New Adaptive Mechanism for Large Neighborhood Search using Dual Actor-Critic
Shaohua Yu, Wenhao Mao, Zigao Wu, Jakob Puchinger
TL;DR
The paper tackles the limited effectiveness of traditional ALNS adaptive mechanisms by introducing a Dual Actor-Critic (DAC) framework that jointly optimizes destroy and repair operator selection. It leverages Graph Neural Networks to construct state representations for both phases and frames destroy/repair as two coupled Markov Decision Processes evaluated by a shared critic. The approach yields improved solution quality, particularly on VRPTW, and demonstrates strong transferability through a zero-shot DAC-T variant that trains on small instances and performs well on larger or unseen ones. This work advances practical logistics optimization by enabling faster, more scalable, and deployment-friendly adaptive search in complex routing problems.
Abstract
Adaptive Large Neighborhood Search (ALNS) is a widely used heuristic method for solving combinatorial optimization problems. ALNS explores the solution space by iteratively using destroy and repair operators with probabilities, which are adjusted by an adaptive mechanism to find optimal solutions.

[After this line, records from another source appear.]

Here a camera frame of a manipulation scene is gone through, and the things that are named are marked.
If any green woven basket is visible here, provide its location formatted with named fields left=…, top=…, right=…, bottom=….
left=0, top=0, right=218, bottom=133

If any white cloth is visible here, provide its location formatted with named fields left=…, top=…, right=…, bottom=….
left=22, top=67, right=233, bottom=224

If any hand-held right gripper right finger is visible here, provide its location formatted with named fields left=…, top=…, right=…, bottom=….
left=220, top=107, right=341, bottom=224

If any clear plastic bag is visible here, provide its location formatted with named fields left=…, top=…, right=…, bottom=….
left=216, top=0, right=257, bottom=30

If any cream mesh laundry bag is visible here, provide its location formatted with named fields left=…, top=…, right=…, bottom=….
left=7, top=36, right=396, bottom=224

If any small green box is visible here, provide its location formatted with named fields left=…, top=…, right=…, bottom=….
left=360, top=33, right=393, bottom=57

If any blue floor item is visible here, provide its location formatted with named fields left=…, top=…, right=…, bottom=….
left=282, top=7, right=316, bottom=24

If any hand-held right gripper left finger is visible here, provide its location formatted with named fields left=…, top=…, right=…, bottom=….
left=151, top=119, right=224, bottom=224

However, the classic ALNS adaptive mechanism does not consider the interaction between destroy and repair operators when selecting them. To overcome this limitation, this study proposes a novel adaptive mechanism. This mechanism enhances the adaptability of the algorithm through a Dual Actor-Critic (DAC) model, which fully considers the fact that the quality of new solutions is jointly determined by the destroy and repair operators. It effectively utilizes the interaction between these operators during the weight adjustment process, greatly improving the adaptability of the ALNS algorithm. In this mechanism, the destroy and repair processes are modeled as independent Markov Decision Processes to guide the selection of operators more accurately. Furthermore, we use Graph Neural Networks to extract key features from problem instances and perform effective aggregation and normalization to enhance the algorithm's transferability to different sizes and characteristics of problems. Through a series of experiments, we demonstrate that the proposed DAC-ALNS algorithm significantly improves solution efficiency and exhibits excellent transferability.